(INSTRUCTIONS FOR THE TASK): Determine how many lines in the entries below contain "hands", and output only that number.

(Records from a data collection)
*** Block opens ***
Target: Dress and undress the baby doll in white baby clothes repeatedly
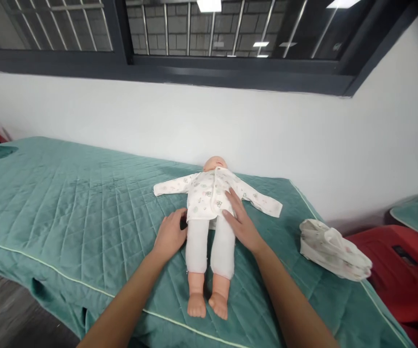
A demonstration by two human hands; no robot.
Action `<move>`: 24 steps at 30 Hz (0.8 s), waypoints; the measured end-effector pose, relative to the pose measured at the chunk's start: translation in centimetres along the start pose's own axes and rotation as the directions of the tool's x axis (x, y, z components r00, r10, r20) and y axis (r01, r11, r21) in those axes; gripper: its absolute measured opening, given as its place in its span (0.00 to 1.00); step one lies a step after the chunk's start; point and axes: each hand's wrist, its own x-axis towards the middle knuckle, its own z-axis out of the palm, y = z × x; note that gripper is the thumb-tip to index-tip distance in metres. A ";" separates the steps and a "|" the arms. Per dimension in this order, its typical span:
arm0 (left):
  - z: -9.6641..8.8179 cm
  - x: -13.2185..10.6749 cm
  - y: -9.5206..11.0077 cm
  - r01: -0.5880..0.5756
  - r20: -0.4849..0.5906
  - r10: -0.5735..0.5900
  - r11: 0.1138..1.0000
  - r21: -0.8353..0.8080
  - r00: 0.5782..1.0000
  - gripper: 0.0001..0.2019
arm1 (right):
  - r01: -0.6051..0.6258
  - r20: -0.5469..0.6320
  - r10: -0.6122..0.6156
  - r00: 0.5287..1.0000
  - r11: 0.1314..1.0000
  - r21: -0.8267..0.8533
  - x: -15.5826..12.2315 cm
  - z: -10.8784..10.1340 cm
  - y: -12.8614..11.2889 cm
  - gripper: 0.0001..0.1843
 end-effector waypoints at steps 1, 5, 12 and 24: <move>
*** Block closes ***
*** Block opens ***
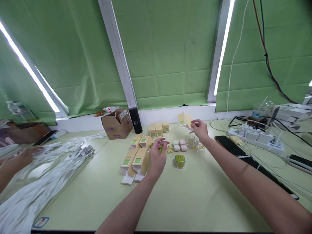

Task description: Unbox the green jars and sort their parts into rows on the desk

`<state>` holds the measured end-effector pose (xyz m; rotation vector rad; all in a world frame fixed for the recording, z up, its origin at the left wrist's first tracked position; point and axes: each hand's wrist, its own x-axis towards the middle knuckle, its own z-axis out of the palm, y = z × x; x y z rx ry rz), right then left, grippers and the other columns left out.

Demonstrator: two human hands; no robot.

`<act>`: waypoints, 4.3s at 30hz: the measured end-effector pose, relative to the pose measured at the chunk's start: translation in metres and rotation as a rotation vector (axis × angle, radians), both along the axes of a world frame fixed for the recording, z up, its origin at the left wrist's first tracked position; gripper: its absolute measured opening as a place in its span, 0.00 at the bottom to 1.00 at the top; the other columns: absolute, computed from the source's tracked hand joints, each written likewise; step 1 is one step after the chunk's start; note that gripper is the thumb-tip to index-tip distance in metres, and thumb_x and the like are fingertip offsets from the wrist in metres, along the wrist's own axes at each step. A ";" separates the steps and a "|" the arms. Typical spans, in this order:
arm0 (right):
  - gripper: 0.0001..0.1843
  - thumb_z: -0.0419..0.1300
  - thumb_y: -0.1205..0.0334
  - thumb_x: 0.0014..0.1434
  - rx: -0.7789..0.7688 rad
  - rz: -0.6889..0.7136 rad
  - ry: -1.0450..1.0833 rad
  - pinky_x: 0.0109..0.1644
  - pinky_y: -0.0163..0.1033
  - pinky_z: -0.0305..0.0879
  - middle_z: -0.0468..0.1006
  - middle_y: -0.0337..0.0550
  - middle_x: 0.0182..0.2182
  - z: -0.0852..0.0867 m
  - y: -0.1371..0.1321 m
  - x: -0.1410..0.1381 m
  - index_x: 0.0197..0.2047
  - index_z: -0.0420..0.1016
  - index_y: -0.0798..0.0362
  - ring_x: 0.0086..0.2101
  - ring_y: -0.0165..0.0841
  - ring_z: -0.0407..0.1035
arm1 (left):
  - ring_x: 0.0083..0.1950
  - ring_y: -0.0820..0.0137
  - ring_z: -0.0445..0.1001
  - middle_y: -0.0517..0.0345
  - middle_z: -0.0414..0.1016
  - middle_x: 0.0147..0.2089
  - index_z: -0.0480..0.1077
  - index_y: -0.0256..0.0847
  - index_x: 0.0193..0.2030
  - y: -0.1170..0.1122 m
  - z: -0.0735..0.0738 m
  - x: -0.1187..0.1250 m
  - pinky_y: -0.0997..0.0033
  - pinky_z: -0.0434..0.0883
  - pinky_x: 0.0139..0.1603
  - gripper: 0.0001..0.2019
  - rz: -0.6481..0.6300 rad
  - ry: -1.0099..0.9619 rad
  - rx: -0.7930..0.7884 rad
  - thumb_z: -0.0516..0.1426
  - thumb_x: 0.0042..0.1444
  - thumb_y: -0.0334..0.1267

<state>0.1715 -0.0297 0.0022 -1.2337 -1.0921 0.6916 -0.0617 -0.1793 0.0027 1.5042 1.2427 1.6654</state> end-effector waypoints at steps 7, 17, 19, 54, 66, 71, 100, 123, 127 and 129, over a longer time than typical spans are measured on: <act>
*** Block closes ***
(RESPONSE TO THIS EXERCISE): 2